I also had some old .wpd (WordPerfect) documents.  Not all of them had .wpd extensions to begin with.  To bulk rename the ones that didn't, I searched for a bulk renamer, to rename them all to be .wpd files.  I tried Bulk Rename, but its interface was complex and inflexible compared to that of ExplorerXP -- just select the files you want to rename, press F2, and set the parameters.

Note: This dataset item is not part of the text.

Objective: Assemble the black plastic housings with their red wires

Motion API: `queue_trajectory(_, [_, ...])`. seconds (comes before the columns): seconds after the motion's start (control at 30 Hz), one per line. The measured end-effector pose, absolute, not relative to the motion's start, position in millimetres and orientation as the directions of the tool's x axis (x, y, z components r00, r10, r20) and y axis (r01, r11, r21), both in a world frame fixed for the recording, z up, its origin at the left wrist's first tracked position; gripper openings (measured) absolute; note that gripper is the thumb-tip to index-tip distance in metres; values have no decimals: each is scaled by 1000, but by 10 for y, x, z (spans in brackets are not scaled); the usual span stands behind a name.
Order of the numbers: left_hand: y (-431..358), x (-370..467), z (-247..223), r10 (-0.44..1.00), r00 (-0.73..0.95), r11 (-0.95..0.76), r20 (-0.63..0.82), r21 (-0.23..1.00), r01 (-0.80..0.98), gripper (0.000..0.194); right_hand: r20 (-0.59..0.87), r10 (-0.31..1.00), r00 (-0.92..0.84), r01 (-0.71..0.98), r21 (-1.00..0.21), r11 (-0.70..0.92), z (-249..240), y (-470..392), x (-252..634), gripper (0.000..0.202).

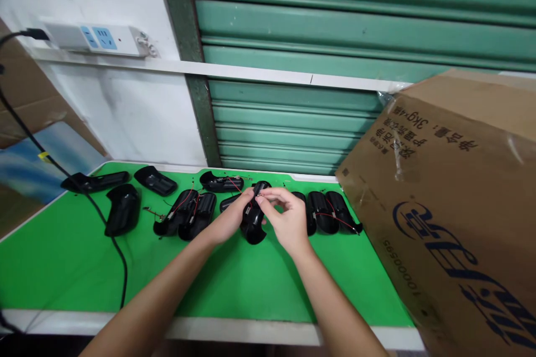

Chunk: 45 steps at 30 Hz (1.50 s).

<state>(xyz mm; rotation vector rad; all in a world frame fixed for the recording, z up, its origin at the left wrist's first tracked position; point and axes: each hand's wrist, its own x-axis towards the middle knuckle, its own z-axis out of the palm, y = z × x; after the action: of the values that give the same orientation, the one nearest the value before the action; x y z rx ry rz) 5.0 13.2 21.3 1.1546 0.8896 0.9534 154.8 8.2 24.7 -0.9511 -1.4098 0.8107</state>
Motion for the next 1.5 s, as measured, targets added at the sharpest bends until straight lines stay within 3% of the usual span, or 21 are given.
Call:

Once I had the files named with .wpd extensions, the next question was, how to get them into PDF format.  That was easy with the others, above, to the extent that Microsoft Word could read them; I could PDF them from there.  I shouldn't say it was "easy"; it was still a manual process, and I was now searching for a way to automate it.  Unfortunately, I was not finding any freeware ways to convert from .wpd to .pdf.  Later versions of WordPerfect include a Conversion Utility to bring those files into the modern era, but they are still wpd files.  Adobe Acrobat 8.0 was able to recognize and convert the files (select multiple files in Windows Explorer, right-click and choose the Convert to PDF option), but they proceed one by one, and I had hundreds of files, and it took several seconds for each one to process.  Also, it added an extra blank page to the ends of some if not all of these old WordPerfect documents.  I didn't find any wpd to odt (OpenOffice Writer) converters.  I thought about trying Google Docs, which someone said could bulk convert to pdf, but they didn't accept wpd as input.  I tried looking for a converter from wpd to doc, and that led me to Zamzar.com, which would convert directly from .wpd to .pdf, but would only let me upload one file at a time. I found that the Options in OpenOffice (I was using the Ubuntu version) could be set to save automatically as Word documents, so I did that, and then uploaded a few of them to Google Docs and downloaded them as PDFs.  The formatting was messed up on a couple of them.  I tried a comparison without Google Docs, just converting to pdf from the .doc files that OpenOffice had saved.  The formatting was better that way, so Google Docs didn't add anything; and the process of converting the Word docs to PDF was the same one-file-at-a-time thing as if I were printing from WordPerfect itself, so involving Word didn't add anything either.  In the end, the best and probably fastest approach seemed to be to select a bunch of wpd files in Windows Explorer, right-click and select Convert to Adobe PDF.

This seemed likely to be a continuing effort, but these notes ended here.